Last night my husband and I watched the second Obama/McCain debate. I think I did pretty well -- I only threw something (a cloth napkin) at the TV set once, and only started shrieking in outrage a couple of times ("Meg Whitman? Meg Whitman?! MEG WHITMAN??!!!!")
Afterward we treated ourselves to dinner at the local Red Robin. Usually it's a very full and noisy place, but by 8 pm, when we arrived, it had started to clear out and quiet down. So we could hear the conversation at the table across from us pretty clearly. It was a father and his three daughters -- early teen and pre-teen, I'm guessing.
He was giving them a civics quiz. How does the Electoral College work; how is it determined how many electoral votes a state gets; how is it determined how many congressional representatives a state gets; what are the opening words of the Declaration of Independence. Good, solid stuff.
Just before they all got up to leave, came a question from the daughters to the father about the election. He may have said who he was voting for -- I can't honestly say I heard him say it was for Obama, but I don't think he said he was voting for McCain. (If he had, the conversation between my husband and I afterward would have been far different.)
"I was registered Republican before I moved here," he said. "But I NEVER voted for George Bush."
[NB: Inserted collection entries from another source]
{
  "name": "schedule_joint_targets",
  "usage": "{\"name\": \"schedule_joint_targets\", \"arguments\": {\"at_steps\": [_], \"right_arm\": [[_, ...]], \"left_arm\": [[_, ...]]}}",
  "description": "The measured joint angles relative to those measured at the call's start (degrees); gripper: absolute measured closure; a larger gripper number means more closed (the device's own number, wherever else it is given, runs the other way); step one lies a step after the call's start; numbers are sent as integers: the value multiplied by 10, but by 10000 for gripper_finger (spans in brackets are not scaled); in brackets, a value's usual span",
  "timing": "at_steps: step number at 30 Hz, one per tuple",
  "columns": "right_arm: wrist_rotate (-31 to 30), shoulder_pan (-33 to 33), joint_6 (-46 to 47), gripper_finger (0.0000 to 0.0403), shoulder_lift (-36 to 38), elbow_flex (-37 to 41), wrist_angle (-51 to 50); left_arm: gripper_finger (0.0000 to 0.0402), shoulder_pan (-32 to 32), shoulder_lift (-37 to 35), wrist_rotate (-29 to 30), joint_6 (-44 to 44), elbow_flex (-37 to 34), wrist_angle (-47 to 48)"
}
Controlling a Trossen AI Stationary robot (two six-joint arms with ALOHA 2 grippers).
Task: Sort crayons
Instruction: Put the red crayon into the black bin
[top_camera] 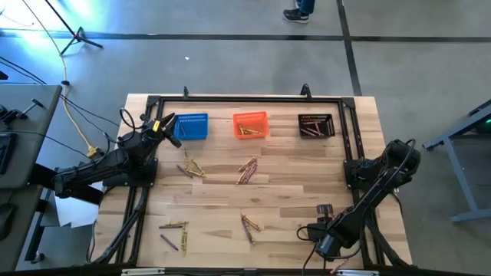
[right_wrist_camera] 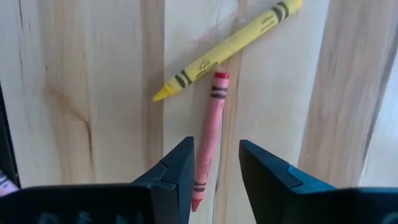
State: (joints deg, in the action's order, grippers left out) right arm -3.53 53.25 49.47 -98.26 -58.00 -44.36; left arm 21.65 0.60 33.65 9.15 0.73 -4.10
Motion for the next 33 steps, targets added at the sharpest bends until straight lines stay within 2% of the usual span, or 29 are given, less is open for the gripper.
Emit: {"name": "schedule_joint_targets", "arguments": {"at_steps": [9,22,26,31,33], "right_arm": [[-4,-4,13,291,-2,0,24],[21,-16,6,295,-54,-2,24],[40,-30,28,325,-55,-2,23],[64,-44,37,385,-56,-2,16],[72,-50,45,394,-56,-2,9]], "left_arm": [[342,0,0,0,0,0,0],[342,0,0,0,0,0,0],[342,0,0,0,0,0,0],[342,0,0,0,0,0,0],[342,0,0,0,0,0,0]]}}
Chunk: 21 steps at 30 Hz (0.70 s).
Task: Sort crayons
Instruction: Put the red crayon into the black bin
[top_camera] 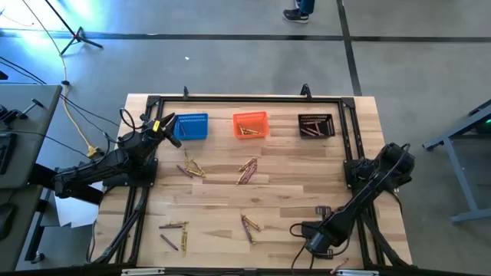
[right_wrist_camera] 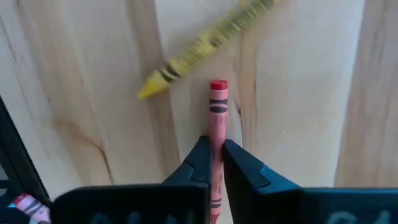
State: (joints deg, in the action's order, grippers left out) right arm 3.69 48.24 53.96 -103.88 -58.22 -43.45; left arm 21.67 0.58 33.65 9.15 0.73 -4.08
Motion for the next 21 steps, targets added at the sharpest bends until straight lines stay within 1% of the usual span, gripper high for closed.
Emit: {"name": "schedule_joint_targets", "arguments": {"at_steps": [4,8,15,19,21], "right_arm": [[1,-7,1,388,0,0,-15],[14,-20,1,397,0,0,-25],[19,-60,10,399,-1,1,-69],[3,-84,-3,400,12,4,-103],[-26,-98,-13,401,23,6,-123]], "left_arm": [[342,0,0,0,0,0,0],[342,0,0,0,0,0,0],[342,0,0,0,0,0,0],[342,0,0,0,0,0,0],[342,0,0,0,0,0,0]]}}
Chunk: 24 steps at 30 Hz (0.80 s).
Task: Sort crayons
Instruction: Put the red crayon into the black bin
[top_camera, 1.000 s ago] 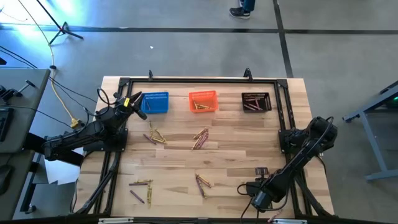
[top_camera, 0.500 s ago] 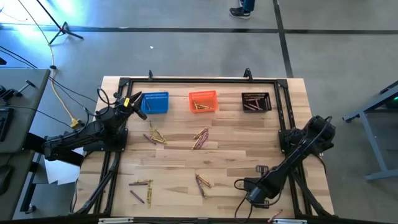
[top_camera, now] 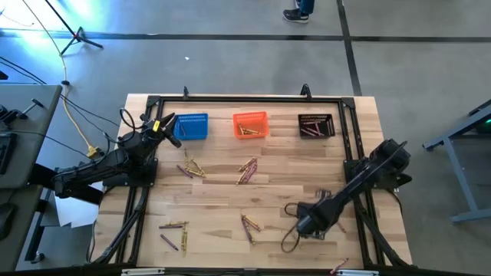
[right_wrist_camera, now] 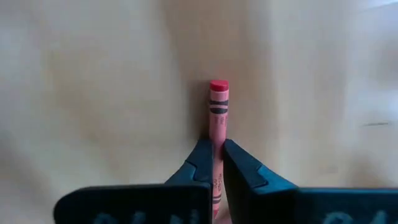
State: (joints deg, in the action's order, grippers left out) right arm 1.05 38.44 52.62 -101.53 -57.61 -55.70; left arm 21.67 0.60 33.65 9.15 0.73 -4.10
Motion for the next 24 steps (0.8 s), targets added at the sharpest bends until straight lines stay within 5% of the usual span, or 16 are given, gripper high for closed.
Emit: {"name": "schedule_joint_targets", "arguments": {"at_steps": [13,24], "right_arm": [[-162,-146,-16,402,162,-1,-161],[-256,-374,-121,402,334,-2,-174]], "left_arm": [[342,0,0,0,0,0,0],[342,0,0,0,0,0,0]]}}
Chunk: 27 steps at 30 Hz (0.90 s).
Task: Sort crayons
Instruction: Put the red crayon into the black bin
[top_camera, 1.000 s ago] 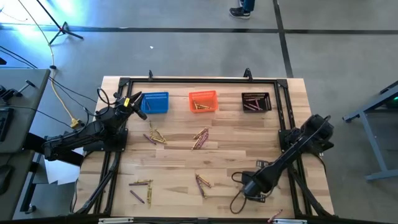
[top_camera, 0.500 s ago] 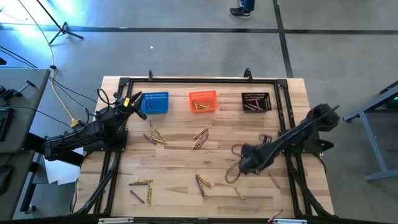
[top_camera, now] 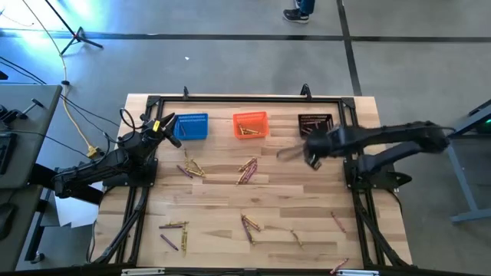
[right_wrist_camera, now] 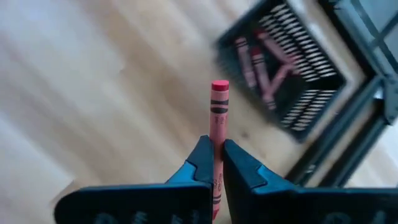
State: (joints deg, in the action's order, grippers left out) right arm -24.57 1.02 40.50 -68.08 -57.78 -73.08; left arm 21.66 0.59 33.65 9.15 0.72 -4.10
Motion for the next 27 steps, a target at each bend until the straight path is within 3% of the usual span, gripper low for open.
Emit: {"name": "schedule_joint_targets", "arguments": {"at_steps": [8,14,21,27], "right_arm": [[-48,-183,-64,401,41,0,8],[-39,-272,-219,401,30,0,86],[10,-344,-347,400,-22,-1,129],[12,-366,-468,400,-90,-1,130]], "left_arm": [[342,0,0,0,0,0,0],[342,0,0,0,0,0,0],[342,0,0,0,0,0,0],[342,0,0,0,0,0,0]]}}
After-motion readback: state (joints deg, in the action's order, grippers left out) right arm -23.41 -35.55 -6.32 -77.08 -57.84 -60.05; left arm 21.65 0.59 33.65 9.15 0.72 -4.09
My husband and I watched them go, then I turned to him and asked, "What did you think of all that?"
"There's hope yet," he said.
Whether he meant there was hope because a father was taking the time to make sure his daughters understood how our government works, or because there was a registered Republican who had never voted for Bush, I don't know for sure.
But I figure, either way, he's right. There is hope yet.